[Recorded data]
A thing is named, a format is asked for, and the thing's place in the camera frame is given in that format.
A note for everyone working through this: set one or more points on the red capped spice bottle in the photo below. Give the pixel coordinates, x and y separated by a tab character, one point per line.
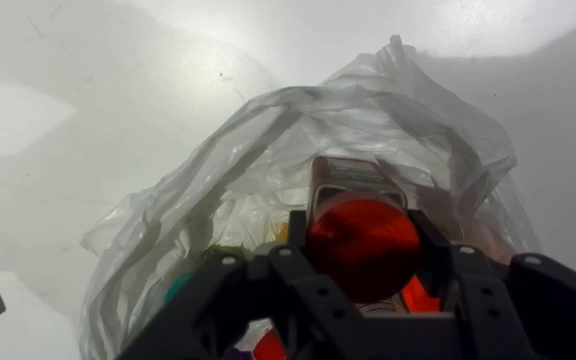
365	246

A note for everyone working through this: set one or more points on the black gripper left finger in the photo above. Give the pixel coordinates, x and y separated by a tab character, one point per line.
235	313

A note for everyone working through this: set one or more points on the teal lid dough tub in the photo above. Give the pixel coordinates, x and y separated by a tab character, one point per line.
179	285

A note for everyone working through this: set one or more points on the orange lid dough tub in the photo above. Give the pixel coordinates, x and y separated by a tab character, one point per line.
419	297

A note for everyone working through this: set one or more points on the clear white plastic bag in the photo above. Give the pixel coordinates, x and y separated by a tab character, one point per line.
249	166

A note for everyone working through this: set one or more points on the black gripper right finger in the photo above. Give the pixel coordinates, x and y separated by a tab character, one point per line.
534	313

▸ **HOW TO COMPLETE THIS TASK**
Transcribe all the lines above exactly, apart from the pictures.

▸ **RESULT OF THIS TASK**
A thing is named, a format is asked for, and the thing's place in the camera frame is given in that format.
A note for everyone working through this: set one or more points on the red capped spice bottle in the photo below. Give the pixel coordinates, x and y separated by a tab character, one point per line.
365	246

A note for everyone working through this: set one or more points on the black gripper left finger in the photo above. Give the pixel coordinates, x and y separated by a tab character, one point per line.
235	313

A note for everyone working through this: set one or more points on the teal lid dough tub in the photo above. Give the pixel coordinates, x and y separated by a tab character, one point per line.
179	285

A note for everyone working through this: set one or more points on the orange lid dough tub in the photo above. Give the pixel coordinates, x and y separated by a tab character, one point per line.
419	297

A note for everyone working through this: set one or more points on the clear white plastic bag in the photo above. Give the pixel coordinates, x and y separated by a tab character, one point per line.
249	166

A note for everyone working through this: set one or more points on the black gripper right finger in the photo above. Give the pixel coordinates, x and y separated by a tab character, one point per line.
534	313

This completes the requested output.